- Born: March 27, 1937 Harrisburg, Pennsylvania, U.S.
- Died: June 29, 2024 (aged 87) Bridgeport, Connecticut, U.S.
- Occupations: Journalist, educator, author
- Years active: 1962–2024
- Title: Assistant professor of journalism, 1974–2024
- Spouse: Joelle Hodgson ​ ​(m. 1866; div. 2005)​
- Children: Lara Julie

Academic background
- Education: BA 1960, MA 1962
- Alma mater: Columbia University

Academic work
- Discipline: Journalism
- Sub-discipline: Science, Health, and Environment

= William E. Burrows =

American author and journalism professor emeritus

William Eli Burrows (March 27, 1937 – June 29, 2024) was an American author and journalism professor. Born in Harrisburg, Pennsylvania, he was educated at Columbia University and became assistant professor of journalism in 1974.

==Life==
Burrows grew up in Rego Park, New York, and graduated from Forest Hills High School. He held a BA and an MA from Columbia University.

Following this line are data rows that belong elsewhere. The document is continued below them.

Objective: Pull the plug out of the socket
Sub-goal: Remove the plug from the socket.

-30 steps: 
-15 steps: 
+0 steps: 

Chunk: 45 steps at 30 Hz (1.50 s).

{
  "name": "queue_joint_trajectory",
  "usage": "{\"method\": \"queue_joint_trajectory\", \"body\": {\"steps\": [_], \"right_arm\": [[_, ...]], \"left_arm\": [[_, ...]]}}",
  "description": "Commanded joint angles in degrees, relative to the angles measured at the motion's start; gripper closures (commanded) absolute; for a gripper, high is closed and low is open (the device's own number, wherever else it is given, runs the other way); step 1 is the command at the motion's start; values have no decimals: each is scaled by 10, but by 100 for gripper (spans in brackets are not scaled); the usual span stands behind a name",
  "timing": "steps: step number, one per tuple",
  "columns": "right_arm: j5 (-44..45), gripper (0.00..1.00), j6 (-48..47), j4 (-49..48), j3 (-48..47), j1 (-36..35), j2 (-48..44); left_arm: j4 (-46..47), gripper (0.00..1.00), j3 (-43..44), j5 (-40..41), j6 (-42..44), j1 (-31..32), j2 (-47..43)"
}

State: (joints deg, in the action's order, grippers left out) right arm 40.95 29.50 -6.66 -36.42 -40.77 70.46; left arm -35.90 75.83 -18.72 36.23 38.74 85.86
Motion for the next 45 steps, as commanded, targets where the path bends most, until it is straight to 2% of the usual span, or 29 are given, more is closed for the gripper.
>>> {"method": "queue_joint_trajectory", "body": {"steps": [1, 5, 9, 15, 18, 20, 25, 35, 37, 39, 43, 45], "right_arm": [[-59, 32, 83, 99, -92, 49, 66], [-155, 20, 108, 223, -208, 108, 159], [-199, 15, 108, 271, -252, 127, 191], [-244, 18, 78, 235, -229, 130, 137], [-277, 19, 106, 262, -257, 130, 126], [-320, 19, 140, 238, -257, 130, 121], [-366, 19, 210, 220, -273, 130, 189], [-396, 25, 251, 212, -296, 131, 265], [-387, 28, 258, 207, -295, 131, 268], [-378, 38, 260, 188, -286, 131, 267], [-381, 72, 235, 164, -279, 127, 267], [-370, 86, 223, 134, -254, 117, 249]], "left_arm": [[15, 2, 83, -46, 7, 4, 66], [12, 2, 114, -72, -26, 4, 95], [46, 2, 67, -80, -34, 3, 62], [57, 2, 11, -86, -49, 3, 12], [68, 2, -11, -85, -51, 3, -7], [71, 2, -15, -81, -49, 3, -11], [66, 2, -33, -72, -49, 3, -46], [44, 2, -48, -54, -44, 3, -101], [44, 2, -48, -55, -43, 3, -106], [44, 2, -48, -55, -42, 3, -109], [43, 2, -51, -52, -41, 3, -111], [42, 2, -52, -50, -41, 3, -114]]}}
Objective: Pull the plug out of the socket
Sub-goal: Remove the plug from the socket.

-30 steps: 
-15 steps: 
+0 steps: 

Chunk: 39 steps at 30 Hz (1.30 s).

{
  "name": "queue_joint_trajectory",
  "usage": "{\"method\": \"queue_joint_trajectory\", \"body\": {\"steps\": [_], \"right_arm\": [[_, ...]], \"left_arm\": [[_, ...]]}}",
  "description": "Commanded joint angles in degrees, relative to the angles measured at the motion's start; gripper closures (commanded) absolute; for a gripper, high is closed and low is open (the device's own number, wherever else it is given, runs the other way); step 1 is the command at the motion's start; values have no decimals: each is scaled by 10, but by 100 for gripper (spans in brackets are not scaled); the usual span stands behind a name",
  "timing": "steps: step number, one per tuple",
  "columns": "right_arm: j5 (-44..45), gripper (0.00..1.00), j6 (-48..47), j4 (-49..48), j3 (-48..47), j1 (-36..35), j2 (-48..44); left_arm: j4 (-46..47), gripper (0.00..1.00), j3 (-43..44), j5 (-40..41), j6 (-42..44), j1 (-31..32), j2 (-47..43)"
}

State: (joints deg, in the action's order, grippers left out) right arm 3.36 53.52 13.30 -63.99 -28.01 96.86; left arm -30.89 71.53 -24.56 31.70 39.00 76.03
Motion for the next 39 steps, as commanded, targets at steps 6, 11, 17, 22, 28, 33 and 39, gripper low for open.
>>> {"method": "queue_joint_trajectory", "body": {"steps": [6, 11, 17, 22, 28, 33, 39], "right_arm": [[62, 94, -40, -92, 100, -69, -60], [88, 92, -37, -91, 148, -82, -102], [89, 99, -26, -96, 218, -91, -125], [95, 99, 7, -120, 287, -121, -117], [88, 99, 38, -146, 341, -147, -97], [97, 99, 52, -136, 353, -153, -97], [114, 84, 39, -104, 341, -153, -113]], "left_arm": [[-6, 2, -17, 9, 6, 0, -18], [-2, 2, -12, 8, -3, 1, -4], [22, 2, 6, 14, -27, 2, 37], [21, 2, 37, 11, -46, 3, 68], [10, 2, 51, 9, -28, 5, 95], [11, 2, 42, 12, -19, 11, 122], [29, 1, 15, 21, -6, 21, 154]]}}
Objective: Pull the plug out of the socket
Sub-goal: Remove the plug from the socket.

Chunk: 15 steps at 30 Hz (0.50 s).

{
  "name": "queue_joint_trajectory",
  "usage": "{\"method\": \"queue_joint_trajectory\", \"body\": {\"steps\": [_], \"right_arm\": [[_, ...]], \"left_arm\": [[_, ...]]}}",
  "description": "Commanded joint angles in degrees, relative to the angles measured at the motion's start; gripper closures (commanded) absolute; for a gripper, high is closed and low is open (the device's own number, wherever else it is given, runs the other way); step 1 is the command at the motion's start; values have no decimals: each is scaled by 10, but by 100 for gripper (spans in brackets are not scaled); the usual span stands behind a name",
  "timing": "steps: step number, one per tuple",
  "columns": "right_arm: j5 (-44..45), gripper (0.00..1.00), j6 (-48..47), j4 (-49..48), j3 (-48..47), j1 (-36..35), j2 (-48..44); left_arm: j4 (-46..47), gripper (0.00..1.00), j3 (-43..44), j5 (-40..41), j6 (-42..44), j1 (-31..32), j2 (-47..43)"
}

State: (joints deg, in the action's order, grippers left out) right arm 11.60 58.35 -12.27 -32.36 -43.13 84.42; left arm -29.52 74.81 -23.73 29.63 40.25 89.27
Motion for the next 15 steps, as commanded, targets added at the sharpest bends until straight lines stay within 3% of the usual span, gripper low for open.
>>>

He worked as a reporter for newspapers such as The New York Times, The Washington Post, Foreign Affairs, and The Wall Street Journal. In 1970, he moved to Mallorca, Spain, where he worked as a travel writer. He moved back to the United States in 1974 and joined the Journalism department at New York University. He was tenured in 1981. In 1983, he founded The Science and Environmental Reporting Program (SERP) of New York University.

Burrows specialized in space and national security issues and his latest book is The Asteroid Threat. He published Deep Black, a seminal work on reconnaissance and espionage in 1986.

He was the co-founder of the Alliance to Rescue Civilization. He was also director emeritus of the Science, Health, and Environmental Reporting Program at New York University. He is the author of twelve books and numerous articles in The New York Times, The Washington Post, The Wall Street Journal, The Richmond Times-Dispatch, Foreign Affairs, Harvard Magazine, Harper's and other publications. His most recent book, The Asteroid Threat: Defending Our Planet From Deadly Near-Earth Objects, was published on June 10, 2014. Burrows was the only non-scientist on the National Research Council's Near-Earth Object Survey and Detection Panel. In recognition of his distinguished career and expertise, a main belt asteroid has been named after him, and he is a recipient of the American Astronautical Society John F. Kennedy Astronautics Award, among other honors.

Burrows married Joelle Hodgson in 1966, and divorced in 2005. They have one daughter, Lara Julie, a physician. He died from kidney failure in Bridgeport, Connecticut, on June 29, 2024, at the age of 87.

==Works==
- Richthofen: A True History of the Red Baron, Harcourt, Brace & World, 1969.
- Vigilante, Harcourt Brace Jovanovich, 1976, ISBN 9780151936557
- On Reporting the News, New York: New York University Press, 1977.
- Deep Black, Berkley Books, 1988, ISBN 9780425108796
- Exploring Space: Voyages in the Solar System and Beyond, Random House, 1990, ISBN 9780394569833
- Mission to Deep Space, New York: W. H. Freeman/Scientific American, 1993.
- William E. Burrows, Robert Windrem, Critical Mass: The Dangerous Race for Superweapons in a Fragmenting World, Simon and Schuster, 1994, ISBN 9780671748951
- The Infinite Journey, New York: Discovery Books, 2000
- By Any Means Necessary: America's Secret Air War, Arrow, 2003, ISBN 9780099436256
- "The Survival Imperative: Using Space to Protect Earth" (2007)
- "This New Ocean: The Story of the First Space Age" (2010)
- The Asteroid Threat: Defending Our Planet From Deadly Near-Earth Objects, Prometheus Books, 2014, ISBN 978-1-61614-913-0

==Legacy==
Asteroid 9930 Billburrows was named for him.